Of course, there are different degrees of “adultness” that accompany these things. Does your apartment look like a hurricane recently ripped through it? Do you shower only when you absolutely have to leave the comforting walls of this sty? Is there any nutritional content whatsoever in Pringles? What about Sour Cream and Onion Pringles? I mean, the dude with the moustache looks reasonably healthy, right?
In posing these questions I realize that, until very recently, I could easily bypass such queries by responding haughtily, “Yeah, but I’m a stressed-out student and of course I have no time to worry about such trivia when my all-encompassing thesis currently resembles a steaming pile of … incompetence.” I had priorities, and doing laundry at any point before I completely ran out of socks didn’t have to be one of them because I was in the process of producing (arguably) valuable insights on the thoughts of privileged white guys who died two hundred years ago. The more entrenched in the thesicide process I became, the less I had to care about paying visa bills, or wearing something other than pajama pants and an old sweatshirt, or eating something other than ice cream for dinner. Basically, I was given a “get out of real life free” card for being super-invested in my graduate studies.
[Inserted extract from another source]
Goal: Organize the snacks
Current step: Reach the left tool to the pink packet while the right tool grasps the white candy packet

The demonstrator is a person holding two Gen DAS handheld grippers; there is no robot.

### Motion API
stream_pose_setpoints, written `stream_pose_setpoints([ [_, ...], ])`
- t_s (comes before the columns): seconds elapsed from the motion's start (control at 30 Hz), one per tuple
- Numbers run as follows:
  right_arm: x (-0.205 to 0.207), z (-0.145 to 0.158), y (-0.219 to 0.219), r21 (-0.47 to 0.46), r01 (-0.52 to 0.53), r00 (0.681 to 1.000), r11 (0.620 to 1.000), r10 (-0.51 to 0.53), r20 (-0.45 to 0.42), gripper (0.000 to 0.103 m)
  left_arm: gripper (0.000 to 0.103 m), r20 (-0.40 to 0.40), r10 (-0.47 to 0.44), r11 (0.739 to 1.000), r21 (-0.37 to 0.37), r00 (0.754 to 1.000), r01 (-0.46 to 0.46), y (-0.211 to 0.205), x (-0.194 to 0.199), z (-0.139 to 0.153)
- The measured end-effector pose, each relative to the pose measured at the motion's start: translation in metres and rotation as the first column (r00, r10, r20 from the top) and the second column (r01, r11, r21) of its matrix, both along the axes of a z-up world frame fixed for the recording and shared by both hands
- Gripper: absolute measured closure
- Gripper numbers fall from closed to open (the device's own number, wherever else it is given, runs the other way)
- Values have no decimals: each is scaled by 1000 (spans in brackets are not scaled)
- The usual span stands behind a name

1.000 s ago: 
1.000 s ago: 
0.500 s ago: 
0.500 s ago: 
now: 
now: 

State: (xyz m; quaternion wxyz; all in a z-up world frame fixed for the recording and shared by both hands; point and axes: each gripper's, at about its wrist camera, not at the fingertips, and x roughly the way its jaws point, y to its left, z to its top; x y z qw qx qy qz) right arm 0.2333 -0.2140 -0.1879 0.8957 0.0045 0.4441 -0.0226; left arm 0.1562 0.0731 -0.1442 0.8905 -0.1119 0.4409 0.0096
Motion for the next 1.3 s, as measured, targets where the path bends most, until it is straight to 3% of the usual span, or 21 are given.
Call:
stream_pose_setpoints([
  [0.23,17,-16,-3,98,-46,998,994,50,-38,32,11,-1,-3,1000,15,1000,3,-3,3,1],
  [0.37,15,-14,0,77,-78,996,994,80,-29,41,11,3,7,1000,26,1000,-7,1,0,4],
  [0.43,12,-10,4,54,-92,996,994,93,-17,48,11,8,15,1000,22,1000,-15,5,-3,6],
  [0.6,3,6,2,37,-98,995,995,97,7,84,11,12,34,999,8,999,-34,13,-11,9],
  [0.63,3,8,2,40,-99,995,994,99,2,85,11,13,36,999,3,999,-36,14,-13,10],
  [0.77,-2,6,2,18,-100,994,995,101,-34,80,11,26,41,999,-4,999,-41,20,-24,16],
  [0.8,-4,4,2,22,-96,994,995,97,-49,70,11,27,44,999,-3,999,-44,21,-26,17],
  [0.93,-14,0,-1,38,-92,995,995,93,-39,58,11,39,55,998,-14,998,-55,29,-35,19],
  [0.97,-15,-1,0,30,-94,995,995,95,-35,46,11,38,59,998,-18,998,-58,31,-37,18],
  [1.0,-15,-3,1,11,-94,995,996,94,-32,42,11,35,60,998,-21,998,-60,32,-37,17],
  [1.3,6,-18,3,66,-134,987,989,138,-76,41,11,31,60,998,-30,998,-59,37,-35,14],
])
Such is the nature of academia. And it was awesome.
And now I am not a student, so I don’t have that ready excuse. I have a job, I have an apartment, I pay my rent like a competent adult. But am I really grown up? I abstractedly wondered that this morning, when I was dancing around in my underwear to Type O Negative blasting from my speakers and waiting for my second pot of coffee to brew itself into delicious existence. I questioned that yesterday, too, whilst eating chocolate cake for breakfast because it was a fortunate find in our tiny fridge. (How it escaped detection for that long, I have no clue – Mink and I are relentless apartment scavengers when we’re hungry on Sundays and all of the grocery stores within close proximity are dishearteningly closed.) Is there some sort of test I can take to see where I am on the spectrum of adulthood?
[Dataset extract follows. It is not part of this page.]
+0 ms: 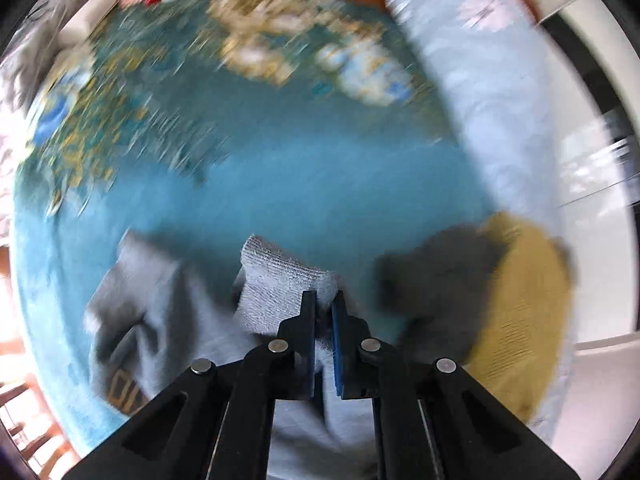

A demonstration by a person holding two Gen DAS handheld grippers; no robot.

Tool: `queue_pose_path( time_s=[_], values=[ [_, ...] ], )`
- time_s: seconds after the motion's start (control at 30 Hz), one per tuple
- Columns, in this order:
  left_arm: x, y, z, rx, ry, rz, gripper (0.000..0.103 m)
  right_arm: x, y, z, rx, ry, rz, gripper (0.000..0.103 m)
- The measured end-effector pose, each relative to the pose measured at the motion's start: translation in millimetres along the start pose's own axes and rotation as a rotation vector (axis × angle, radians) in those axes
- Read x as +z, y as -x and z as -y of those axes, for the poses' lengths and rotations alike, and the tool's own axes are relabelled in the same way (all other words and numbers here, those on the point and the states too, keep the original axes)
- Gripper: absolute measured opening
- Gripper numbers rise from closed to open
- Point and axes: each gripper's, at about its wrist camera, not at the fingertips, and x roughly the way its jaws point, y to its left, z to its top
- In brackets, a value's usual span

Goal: Fold clothes

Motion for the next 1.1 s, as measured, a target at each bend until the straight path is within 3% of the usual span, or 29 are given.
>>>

I’ve had some great conversations recently about how people tend to think teleologically about the supposed “success” of their lives – as if there is some end goal to life for which we are all striving, and you’re some sort of chump if you haven’t discovered and are working actively towards your telos by age 25. If that’s true, I’m probably going to be shooting in the dark for that particular target for a number of years to come. I have quite a few friends in the same position, and we’re asked constantly what we’re doing with our lives. An apologetic shrug and a mumbled, “No clue, actually,” will not suffice as an answer for those well-meaning questioners forever. My quarter-life crisis, it turns out, is based on the fact that there are too many possibilities for the future, for potential “grownupness,” including where I am going to live after August and what career I want to get into. (And I say this as if I’m only going to have one, psshhh.)
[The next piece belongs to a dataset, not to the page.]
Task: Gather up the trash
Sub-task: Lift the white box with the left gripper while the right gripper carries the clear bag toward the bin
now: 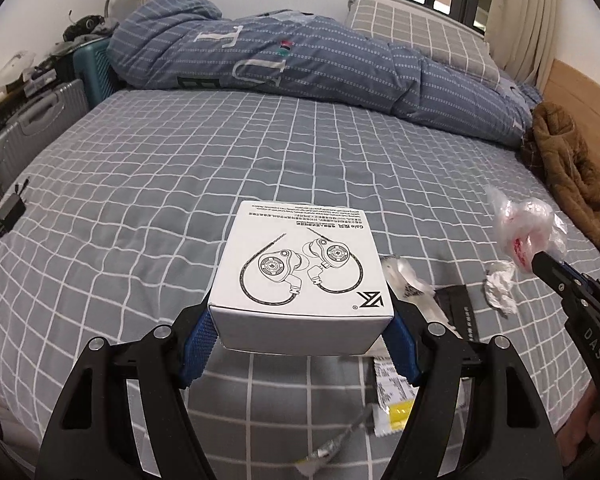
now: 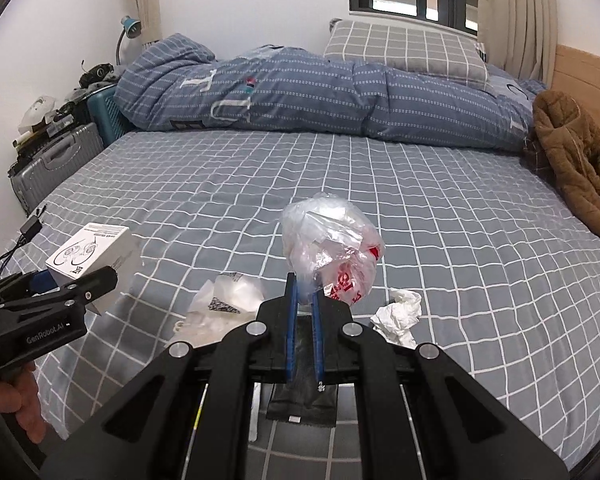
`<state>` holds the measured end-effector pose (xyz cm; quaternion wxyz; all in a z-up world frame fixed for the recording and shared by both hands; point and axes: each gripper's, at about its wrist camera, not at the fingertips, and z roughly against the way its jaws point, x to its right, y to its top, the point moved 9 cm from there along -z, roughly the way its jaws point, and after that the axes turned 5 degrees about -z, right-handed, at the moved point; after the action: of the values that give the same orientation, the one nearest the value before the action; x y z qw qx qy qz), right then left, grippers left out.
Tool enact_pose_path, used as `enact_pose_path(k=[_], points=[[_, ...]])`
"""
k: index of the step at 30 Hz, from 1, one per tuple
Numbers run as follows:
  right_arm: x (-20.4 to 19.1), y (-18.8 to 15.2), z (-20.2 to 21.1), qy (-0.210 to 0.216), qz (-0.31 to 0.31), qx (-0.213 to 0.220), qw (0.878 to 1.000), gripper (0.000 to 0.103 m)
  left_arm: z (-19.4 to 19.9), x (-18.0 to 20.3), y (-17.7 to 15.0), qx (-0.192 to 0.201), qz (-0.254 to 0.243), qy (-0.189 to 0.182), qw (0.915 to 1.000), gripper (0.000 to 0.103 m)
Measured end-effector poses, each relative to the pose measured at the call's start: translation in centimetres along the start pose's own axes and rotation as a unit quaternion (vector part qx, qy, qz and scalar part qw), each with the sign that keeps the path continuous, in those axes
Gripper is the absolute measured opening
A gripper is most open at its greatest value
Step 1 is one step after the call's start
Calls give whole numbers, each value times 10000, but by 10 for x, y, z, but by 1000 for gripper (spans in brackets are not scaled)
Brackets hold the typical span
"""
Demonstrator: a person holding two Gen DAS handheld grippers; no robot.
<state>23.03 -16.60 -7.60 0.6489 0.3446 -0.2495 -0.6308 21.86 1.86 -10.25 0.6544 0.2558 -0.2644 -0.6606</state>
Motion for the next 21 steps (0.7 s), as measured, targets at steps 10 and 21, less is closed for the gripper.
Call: enact_pose_path(k=[10, 21], points=[[-5, -12, 26, 191, -20, -30, 9998, 7, 19, 12, -15, -59, -1, -118, 9999, 70], [-7, -17, 53, 286, 34, 51, 9996, 6, 44, 19, -31, -18, -121, -109, 9999, 70]])
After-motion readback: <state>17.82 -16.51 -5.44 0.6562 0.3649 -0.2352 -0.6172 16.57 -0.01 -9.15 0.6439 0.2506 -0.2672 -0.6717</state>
While I was working at the bar a couple of weeks ago, an exceedingly handsome man asked me whether this particular job was “a good career choice,” to which I answered, “Of course not!” Does anyone really strive to be a bar wench for their entire lives, if given the choice to move on to something different? Maybe, and I’m not judging that particular preference, but this is a temporary thing for me. That doesn’t mean I’m not enjoying my experience – it’s new, it was emphatically out of my comfort zone when I first started, I am learning German haphazardly, and I am meeting some awesome random people. This wasn’t a career choice at all, buddy – it was actually the opposite. But I don’t plan on making my job the centre of my life anyway, so quit hatin’.
“When I grow up…” – I somehow think I’m still going to be contemplating that a decade or two from now, when I’ve lived in a few different places and had a few different jobs and met some more awesome people, people I don’t even know exist yet. To “grow up” implies that as an adult, you’re done, somehow completed, in a way that you aren’t as a clumsy kid or an awkward teenager. We employ sayings to describe ourselves like “well-rounded individual,” as if representing a person as a pie graph (think Pacman) with a certain percentage of “completion” even makes sense. Will I just wake up one day as a woman in her mid-40s and think, “Well, I’ve got a house, a husband, some kids, a career. I guess I’ve grown up. I’ve succeeded at being an adult. I guess I’m done”? That sounds horribly tedious. And inaccurate.
Basically, I’m using this rambling post as an excuse to justify dancing around in my underwear to loud music and drinking coffee all day. But I think I’ll probably be doing that when I’m in my mid-40s, too, regardless of whether the husband-kids-career situation exists. Really, you’re not done growing up until you’re dead. And while that notion seems potentially exhausting, it’s also infinity exciting.